Problem to solve
Reproduce the material that follows, please, but only from its first line to the line containing "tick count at", inclusive.

#### Provided material ####

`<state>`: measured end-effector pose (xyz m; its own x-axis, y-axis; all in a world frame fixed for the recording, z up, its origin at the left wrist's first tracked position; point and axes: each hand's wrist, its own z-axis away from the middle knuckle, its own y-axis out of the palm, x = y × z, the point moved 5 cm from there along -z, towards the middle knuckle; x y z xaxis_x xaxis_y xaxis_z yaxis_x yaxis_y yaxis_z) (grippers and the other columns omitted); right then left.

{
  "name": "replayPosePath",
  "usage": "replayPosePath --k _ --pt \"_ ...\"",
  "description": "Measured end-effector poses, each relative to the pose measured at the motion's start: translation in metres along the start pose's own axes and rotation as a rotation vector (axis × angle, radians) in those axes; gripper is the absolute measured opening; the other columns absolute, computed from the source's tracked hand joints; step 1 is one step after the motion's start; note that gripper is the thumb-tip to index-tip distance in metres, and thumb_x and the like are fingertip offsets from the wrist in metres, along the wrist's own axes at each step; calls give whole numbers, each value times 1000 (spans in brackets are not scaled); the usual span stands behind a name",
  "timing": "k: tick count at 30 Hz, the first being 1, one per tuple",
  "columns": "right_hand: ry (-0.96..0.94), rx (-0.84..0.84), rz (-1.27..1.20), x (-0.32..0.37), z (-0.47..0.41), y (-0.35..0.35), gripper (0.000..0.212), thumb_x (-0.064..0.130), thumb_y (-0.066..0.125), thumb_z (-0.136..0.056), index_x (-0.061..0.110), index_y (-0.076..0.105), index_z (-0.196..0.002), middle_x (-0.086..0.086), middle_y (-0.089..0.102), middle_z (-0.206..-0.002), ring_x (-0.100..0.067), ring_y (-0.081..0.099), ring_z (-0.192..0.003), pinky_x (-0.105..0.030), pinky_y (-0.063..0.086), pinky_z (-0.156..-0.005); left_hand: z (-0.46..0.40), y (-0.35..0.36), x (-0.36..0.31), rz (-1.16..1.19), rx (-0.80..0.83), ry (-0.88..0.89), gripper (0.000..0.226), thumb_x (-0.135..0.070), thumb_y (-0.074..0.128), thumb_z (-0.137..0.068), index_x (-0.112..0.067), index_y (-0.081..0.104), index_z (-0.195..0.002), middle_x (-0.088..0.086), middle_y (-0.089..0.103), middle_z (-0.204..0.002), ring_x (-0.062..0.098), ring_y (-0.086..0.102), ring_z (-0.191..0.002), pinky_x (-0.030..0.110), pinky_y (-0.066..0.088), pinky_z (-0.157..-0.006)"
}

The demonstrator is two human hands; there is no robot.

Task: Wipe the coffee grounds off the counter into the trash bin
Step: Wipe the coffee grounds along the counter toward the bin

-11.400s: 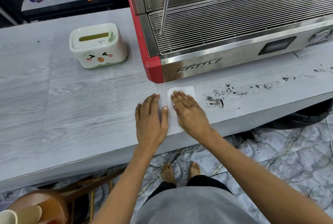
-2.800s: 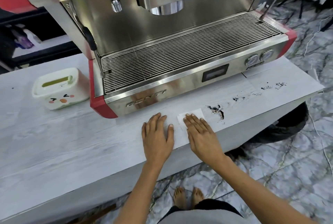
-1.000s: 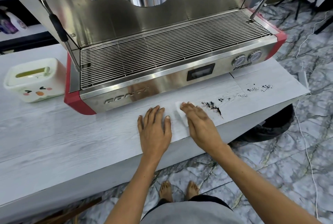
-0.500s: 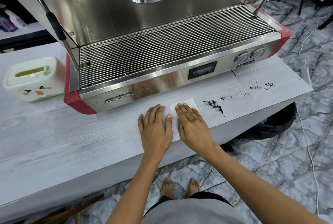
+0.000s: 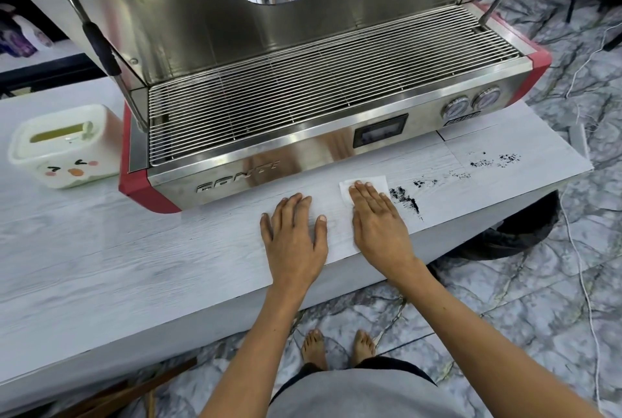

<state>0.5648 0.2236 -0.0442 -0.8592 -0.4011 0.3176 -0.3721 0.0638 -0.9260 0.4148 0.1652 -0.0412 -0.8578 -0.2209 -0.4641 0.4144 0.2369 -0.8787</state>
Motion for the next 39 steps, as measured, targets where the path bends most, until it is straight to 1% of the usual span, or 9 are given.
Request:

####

The completed task
`<state>`: measured end-effector pose (xyz m; its own x-axis, y-axis; all in a world frame fixed for the recording, z up, its origin at the left wrist's first tracked position; point and axes: each hand's wrist, its own z-axis away from the middle knuckle, its own y-axis out of the palm, x = y × z, the point moved 5 cm from there along -z, towards the middle knuckle; x y z xaxis_x xaxis_y xaxis_z yaxis_x yaxis_y yaxis_z) (grippers and the other columns omitted); right then left.

{
  "name": "replayPosePath",
  "usage": "replayPosePath --k _ --pt \"_ ...\"",
  "description": "Measured end-effector poses, each relative to the pose measured at the motion's start: translation in metres along the start pose's own axes and rotation as a rotation vector (axis × angle, radians) in those axes; gripper is the absolute measured opening; the other columns absolute, computed from the source's tracked hand joints; step 1 is one step after the motion's start; note that gripper is the thumb-tip to index-tip distance in metres, and thumb_x and the like are fingertip offsets from the wrist in metres, along the wrist's own axes at each step; calls give whole numbers, each value times 1000 (spans in brackets are not scaled); the usual span stands behind a name",
  "timing": "k: tick count at 30 Hz, the first being 1, one per tuple",

This answer requires no additional content.